Greatest hits album by A.B. Quintanilla y Los Kumbia Kings
- Released: October 21, 2003
- Recorded: 1998–2003
- Genre: Cumbia, Latin pop
- Length: 54:49
- Label: EMI Latin
- Producer: A.B. Quintanilla III Cruz Martínez

A.B. Quintanilla y Los Kumbia Kings chronology
| Presents Kumbia Kings (2003) | La Historia (2003) | Los Remixes 2.0 (2004) |

= La Historia (Kumbia Kings album) =

La Historia (English: The History) is the second compilation album and sixth album by Mexican-American cumbia group A.B. Quintanilla y Los Kumbia Kings and the second compilation album by Mexican-American musician A.B. Quintanilla. It was released on October 21, 2003, by EMI Latin.

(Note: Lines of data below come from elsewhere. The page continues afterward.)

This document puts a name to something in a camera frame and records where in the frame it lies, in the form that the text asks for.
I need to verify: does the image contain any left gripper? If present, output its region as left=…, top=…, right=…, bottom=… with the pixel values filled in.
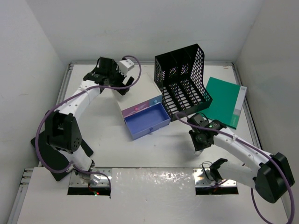
left=107, top=63, right=133, bottom=95

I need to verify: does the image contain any white drawer organizer box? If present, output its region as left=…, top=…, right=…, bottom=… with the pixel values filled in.
left=113, top=73, right=162, bottom=118

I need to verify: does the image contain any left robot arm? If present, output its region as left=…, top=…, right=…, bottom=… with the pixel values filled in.
left=42, top=56, right=137, bottom=172

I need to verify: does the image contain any metal base plate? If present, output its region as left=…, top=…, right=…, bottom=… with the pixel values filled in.
left=69, top=167, right=112, bottom=188
left=193, top=168, right=237, bottom=188

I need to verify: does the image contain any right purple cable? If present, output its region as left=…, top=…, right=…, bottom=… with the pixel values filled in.
left=174, top=112, right=295, bottom=224

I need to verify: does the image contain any black mesh file organizer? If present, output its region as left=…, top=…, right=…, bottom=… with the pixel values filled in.
left=154, top=44, right=213, bottom=121

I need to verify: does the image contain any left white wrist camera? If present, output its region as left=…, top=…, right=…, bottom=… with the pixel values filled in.
left=117, top=59, right=135, bottom=76

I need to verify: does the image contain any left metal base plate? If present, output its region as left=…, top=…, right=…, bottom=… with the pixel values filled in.
left=69, top=167, right=112, bottom=188

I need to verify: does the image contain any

This album became their third number one album on the US Billboard Top Latin Albums chart.

Professional ratings
Review scores
| Source | Rating |
| Allmusic |  |

==Track listing==
This track listing from Billboard.com

| No. | Title | Writer(s) | Length |
|---|---|---|---|
| 1. | "Intro" (featuring Cristina Saralegui) |  | 1:02 |
| 2. | "Fuiste Mala" (featuring Ricky Muñoz of Intocable) | A.B. Quintanilla III, Cruz Martínez, Ricky Vela | 3:20 |
| 3. | "Desde Que No Estás Aquí" | Quintanilla III, Luigi Giraldo | 3:41 |
| 4. | "Azúcar" (featuring Fito Olivares) | Quintanilla III, Giraldo, Edward Palmieri | 3:30 |
| 5. | "Shhh! (Borrashhho Mix)" | Quintanilla III, Martínez, Giraldo | 4:23 |
| 6. | "Dime Por Qué" | Quintanilla III, Ricky Vela | 3:51 |
| 7. | "Te Quiero a Ti" | Quintanilla III, Vela | 3:16 |
| 8. | "Boom Boom" | Quintanilla III, Martínez, Giraldo | 4:16 |
| 9. | "Dime Quién" | Quintanilla III, Vela | 3:24 |
| 10. | "Me Enamoré" | Quintanilla III, Martínez, Giraldo | 3:23 |
| 11. | "La Cucaracha" | Quintanilla III, Martínez, Jason Cano, Nick "DJ Franz" Washington | 3:27 |
| 12. | "Se Fue Mi Amor" | Quintanilla III, Giraldo, Pete Astudillo | 3:06 |
| 13. | "U Don't Love Me (Booty Mix)" | Sean Dunson, Johnnie Mae Dunson | 4:35 |
| 14. | "Me Estoy Muriendo" | Quintanilla III, Vela, Giraldo | 3:57 |
| 15. | "Reggae Kumbia (Kranium Mix)" | Quintanilla III, Vico C | 4:14 |
| 16. | "Outro" |  | 1:24 |

==Chart performance==

| Chart (2003) | Peak position |
|---|---|
| US Billboard 200 | 109 |
| US Billboard Top Latin Albums | 1 |
| US Billboard Latin Pop Albums | 1 |

==Sales and certifications==

| Region | Certification | Certified units/sales |
| United States (RIAA) | 2× Platinum (Latin) | 200,000^{^} |
^{^} Shipments figures based on certification alone.